Want to drive yourself crazy? Try to fix everyone around you. Try to make them so perfect that they can’t annoy you in any way whatsoever. Make them so morally perfect and righteous that they will always make the right decision and will go out of their way to help you.
Or, if you prefer to keep things simple, rigidly examine your own shortcomings and biases. Correct your own faults first.
Trying to escape your own faults will take a lifetime.
#8: “The only thing that isn’t worthless: to live this life out truthfully and rightly. And be patient with those who don’t.”
Being a good person is notoriously difficult.
What does this have to do with others?
Other people are doing the best they know how to do as well.
Other people’s choices are their own and that needs to be respected, no matter how difficult.
When they don’t conform to your expectations, consider it an opportunity to practice patience, and respect them anyway.
Of course, this is a nuanced point. Some individuals are directly responsible for some of the worst human rights abuses on the planet. No one would suggest that we just “respect their choice.”
But when you cultivate the understanding that all people are flawed and sometimes act reprehensibly, you can instead divert your focus to what really matters: your own reasoned choice.
#9: “Is it your reputation that is bothering you?
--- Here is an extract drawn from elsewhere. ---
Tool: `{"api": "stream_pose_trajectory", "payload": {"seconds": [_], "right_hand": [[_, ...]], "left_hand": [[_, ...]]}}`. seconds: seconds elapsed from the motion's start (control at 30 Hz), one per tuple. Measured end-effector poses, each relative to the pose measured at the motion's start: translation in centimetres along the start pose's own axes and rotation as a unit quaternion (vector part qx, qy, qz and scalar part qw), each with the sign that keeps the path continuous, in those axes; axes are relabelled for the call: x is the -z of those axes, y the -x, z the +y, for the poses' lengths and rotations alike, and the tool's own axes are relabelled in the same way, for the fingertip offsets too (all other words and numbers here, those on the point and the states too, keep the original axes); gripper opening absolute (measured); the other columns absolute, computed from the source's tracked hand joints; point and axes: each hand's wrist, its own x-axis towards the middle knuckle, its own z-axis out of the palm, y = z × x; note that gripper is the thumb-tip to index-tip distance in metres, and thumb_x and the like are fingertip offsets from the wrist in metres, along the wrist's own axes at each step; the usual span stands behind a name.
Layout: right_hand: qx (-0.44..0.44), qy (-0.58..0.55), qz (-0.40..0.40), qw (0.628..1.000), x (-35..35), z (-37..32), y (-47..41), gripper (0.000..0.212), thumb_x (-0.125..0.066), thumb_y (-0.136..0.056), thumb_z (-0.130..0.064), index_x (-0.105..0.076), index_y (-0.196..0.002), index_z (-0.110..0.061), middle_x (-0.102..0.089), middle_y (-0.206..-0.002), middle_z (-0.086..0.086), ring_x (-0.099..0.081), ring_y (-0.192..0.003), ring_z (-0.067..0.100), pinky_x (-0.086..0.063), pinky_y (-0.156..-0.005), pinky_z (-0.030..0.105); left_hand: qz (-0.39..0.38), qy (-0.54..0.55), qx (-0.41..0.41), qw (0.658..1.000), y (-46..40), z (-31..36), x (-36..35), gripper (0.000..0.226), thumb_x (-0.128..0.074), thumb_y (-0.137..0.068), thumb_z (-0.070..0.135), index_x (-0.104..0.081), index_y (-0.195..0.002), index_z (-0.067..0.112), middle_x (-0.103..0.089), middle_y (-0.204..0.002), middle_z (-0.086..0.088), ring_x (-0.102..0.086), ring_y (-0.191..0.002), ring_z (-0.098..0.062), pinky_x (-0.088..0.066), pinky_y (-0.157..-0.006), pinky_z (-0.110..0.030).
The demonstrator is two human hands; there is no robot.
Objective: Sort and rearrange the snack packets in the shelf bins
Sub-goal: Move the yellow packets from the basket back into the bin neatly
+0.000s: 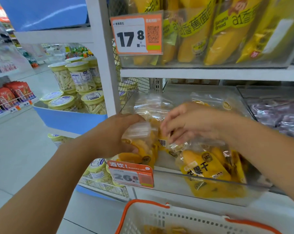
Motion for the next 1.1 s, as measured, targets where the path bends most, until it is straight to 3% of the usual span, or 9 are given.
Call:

But look at how soon we’re all forgotten. The abyss of endless time that swallows all. The emptiness of all those applauding hands.”
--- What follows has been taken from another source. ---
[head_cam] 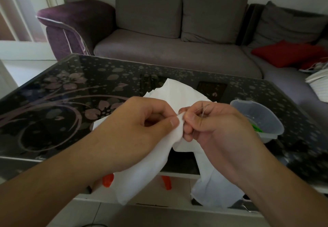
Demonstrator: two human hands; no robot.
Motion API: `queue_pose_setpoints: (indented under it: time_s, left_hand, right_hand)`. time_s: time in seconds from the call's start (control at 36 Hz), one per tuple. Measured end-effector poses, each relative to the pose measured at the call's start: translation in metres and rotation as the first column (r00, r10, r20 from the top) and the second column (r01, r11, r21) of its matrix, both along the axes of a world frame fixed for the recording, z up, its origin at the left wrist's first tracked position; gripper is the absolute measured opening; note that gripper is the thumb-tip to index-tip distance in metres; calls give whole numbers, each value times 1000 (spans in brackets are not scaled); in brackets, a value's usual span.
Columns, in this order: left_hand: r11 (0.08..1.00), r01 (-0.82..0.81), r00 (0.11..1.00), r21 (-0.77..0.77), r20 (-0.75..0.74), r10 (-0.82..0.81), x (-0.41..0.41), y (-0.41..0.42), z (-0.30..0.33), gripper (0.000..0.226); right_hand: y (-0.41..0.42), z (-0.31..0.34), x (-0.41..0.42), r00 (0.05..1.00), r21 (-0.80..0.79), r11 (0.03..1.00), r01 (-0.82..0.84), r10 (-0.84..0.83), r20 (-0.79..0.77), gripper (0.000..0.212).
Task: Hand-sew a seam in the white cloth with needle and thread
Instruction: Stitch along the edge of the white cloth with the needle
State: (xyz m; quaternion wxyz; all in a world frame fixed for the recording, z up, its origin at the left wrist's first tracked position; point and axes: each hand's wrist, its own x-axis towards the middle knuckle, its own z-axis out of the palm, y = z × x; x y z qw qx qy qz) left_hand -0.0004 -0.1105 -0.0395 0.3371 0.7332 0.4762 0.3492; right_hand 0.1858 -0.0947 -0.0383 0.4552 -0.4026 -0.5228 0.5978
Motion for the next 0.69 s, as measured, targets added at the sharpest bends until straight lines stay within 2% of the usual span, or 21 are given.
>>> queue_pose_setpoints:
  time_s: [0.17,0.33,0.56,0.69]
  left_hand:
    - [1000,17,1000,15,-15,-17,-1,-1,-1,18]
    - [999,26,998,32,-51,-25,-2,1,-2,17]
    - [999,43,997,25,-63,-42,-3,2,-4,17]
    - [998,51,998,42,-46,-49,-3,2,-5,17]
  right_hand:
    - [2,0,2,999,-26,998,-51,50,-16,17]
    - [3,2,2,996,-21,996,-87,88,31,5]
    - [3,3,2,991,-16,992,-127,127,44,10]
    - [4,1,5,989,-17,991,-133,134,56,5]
This is perhaps my favorite quote from the entire book, and it’s one that instantly comes to mind whenever I think of Meditations and stoic philosophy in general. Mentally, I see the disembodied hands of a faceless crowd that I don’t care about, set against the deepest, darkest blackness of space that I can imagine.
Here, Marcus draws your attention to the inevitability of your own death, and with haunting imagery alludes to the fact that all our efforts and achievements will slip away into nothingness.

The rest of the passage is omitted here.